En el exterior de la iglesia, hay una hilera de vendedores que ofrecen hamacas, collares, cuchillos de madera y pinturas. Compro una hamaca multicolor y un delgado cuchillo de madera. Scott hace lo mismo (“sólo para que corra el dinero”, me dice). Al otro lado de la calle hay unas tiendecillas, y entre ellas distingo una con el letrero: “Gastenterolia endoscópica”. Me hago la absurda pregunta de por qué alguien querría hacerse una colonoscopía, un gastroscopía, un sigmoidoscopía en este entorno sacro.
Luis, nuestro guía, no deja de ofrecernos nueva información.
“Aquí está la llamada ‘casa de Hernán Cortés’. El conquistador nunca estuvo aquí, pero, de haber visitado alguna vez Oaxaca, éste es el lugar donde se habría alojado. Es su casa oficial, por así decirlo.” Junto a la casa, en la calle, hay un camión de gasolina, con las palabras Milleania Gas pintadas en el exterior de la cuba.
Y delante de la iglesia, esa bella muestra de arquitectura, hay un jardín de una fealdad inexplicable, dos grandes cuadrados de tierra rojiza en los que crece un vegetal suculento semejante a un árbol, Echeveria, unas plantas de aspecto extraño y fantasmal similares a trífidos... Echeveria y nada más. Al parecer, hubo aquí un jardín agradable y abigarrado, pero por alguna razón perversa lo eliminaron y sustituyeron por este misterioso conjunto de tierra roja y plantas raras, que hace pensar en cómo sería un jardín marciano.
A unas pocas manzanas de Santo Domingo, nos detenemos ante una minúscula pero espléndida y aromática tienda de especias. Mis compañeros botánicos están fascinados tanto en el aspecto gastronómico como en el botánico. Scott me dice que había por lo menos ciento cincuenta plantas domesticadas antes de Colón. Identificamos cada una por el nombre latino y el corriente; lo husmeamos todo, identificamos los matices olfativos. Muchos de mis compañeros compran especies exóticas para llevárselas a casa. Yo me contento, tímidamente, con unos pistachos y pasas.

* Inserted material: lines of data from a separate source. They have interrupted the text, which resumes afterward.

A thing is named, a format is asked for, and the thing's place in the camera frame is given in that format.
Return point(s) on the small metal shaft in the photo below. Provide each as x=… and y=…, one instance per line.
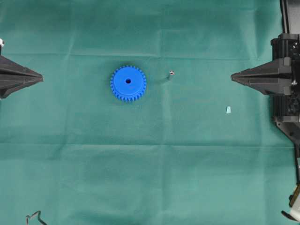
x=171, y=75

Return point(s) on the black frame rail top right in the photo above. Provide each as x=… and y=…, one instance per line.
x=290, y=16

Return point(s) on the white tape scrap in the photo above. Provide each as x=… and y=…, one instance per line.
x=228, y=110

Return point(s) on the green table cloth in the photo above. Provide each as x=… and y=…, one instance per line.
x=70, y=149

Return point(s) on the yellow white object bottom right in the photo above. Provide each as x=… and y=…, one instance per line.
x=294, y=204

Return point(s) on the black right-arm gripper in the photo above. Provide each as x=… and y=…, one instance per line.
x=280, y=77

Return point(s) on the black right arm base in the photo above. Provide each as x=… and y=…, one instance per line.
x=290, y=126

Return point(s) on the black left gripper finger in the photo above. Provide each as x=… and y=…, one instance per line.
x=12, y=83
x=8, y=67

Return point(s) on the blue plastic gear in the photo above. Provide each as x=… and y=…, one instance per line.
x=128, y=83

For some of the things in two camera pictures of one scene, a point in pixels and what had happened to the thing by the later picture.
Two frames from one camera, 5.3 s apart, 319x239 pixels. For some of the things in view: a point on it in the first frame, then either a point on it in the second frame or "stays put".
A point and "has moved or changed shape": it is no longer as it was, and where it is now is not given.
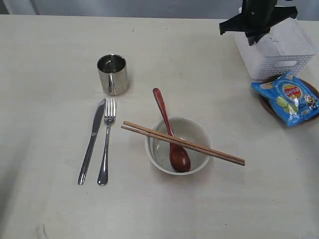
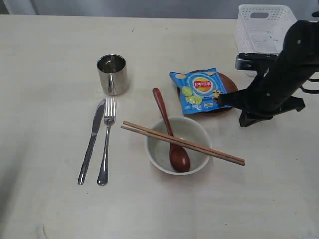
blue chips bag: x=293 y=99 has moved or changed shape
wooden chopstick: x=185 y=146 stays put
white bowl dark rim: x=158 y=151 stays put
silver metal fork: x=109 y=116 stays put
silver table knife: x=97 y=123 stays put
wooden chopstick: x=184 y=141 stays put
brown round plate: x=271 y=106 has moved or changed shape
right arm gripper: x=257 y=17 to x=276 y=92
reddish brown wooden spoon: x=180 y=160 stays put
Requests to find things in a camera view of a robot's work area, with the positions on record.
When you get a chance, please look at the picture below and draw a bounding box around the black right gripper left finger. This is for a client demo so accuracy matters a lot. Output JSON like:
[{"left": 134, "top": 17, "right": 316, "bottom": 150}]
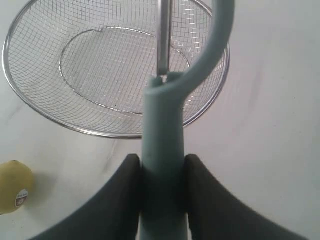
[{"left": 35, "top": 154, "right": 142, "bottom": 240}]

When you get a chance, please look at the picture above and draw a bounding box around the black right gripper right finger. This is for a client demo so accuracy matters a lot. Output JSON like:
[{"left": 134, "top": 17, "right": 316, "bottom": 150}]
[{"left": 184, "top": 154, "right": 305, "bottom": 240}]

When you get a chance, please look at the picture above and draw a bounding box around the teal handled peeler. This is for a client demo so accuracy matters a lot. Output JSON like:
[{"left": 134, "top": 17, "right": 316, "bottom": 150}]
[{"left": 140, "top": 0, "right": 235, "bottom": 240}]

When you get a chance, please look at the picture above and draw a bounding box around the yellow lemon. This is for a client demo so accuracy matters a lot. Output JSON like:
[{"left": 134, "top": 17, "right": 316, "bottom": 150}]
[{"left": 0, "top": 160, "right": 35, "bottom": 215}]

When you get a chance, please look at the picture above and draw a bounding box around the oval wire mesh basket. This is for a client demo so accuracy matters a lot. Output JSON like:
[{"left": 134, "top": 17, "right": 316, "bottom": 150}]
[{"left": 2, "top": 0, "right": 231, "bottom": 140}]

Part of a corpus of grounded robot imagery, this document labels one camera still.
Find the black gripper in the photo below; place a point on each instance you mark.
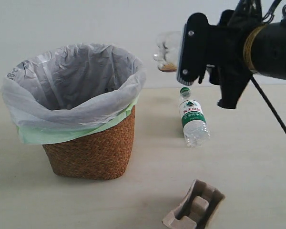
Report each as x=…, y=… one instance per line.
x=231, y=75

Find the red label cola bottle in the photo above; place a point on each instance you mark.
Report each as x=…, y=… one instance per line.
x=167, y=54

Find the green label water bottle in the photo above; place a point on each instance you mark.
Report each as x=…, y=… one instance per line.
x=193, y=121

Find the grey pulp cardboard tray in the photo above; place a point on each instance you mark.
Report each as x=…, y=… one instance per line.
x=196, y=209

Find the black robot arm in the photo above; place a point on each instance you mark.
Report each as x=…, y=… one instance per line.
x=243, y=43

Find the translucent white bin liner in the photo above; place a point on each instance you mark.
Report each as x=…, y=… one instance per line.
x=76, y=86

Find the woven brown wicker basket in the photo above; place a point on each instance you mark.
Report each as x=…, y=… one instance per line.
x=100, y=156

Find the light green plastic bag liner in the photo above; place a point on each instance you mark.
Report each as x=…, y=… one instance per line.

Hay unas torres enormes y compactas de chiles, como balas de algodón o castillos, de colores verde brillante, amarillo, naranja, escarlata, que parecen muy característicos de Oaxaca. Por lo menos veinte variedades de chile son de uso corriente: chile de agua, chile poblano y chile serrano son las variedades frescas que más se consumen; hay también chile amarillo, chile ancho, chile de árbol, chile chipotle, chile costeno, chile guajillo, chile morita, chile mulato, chile pasilla de Oaxaca, chile piquín y toda una familia de chiles denominados chilhuacle. Desconozco si todas ellas son especies distintas o variedades obtenidas mediante domesticación. Es de suponer que todas ellas difieren en sabor, textura, carácter picante, complejidad, en una docena de otras dimensiones a las que es sensible el paladar de los oaxacanos. En Nueva York tengo un frasco en cuya etiqueta dice “chile en polvo”, y a eso se ha reducido hasta ahora mi conocimiento de esta especia.
* Oliver Sacks, Diario de Oaxaca. National Geographic Society-RBA, 2002. Trad. De Jordi Fibla.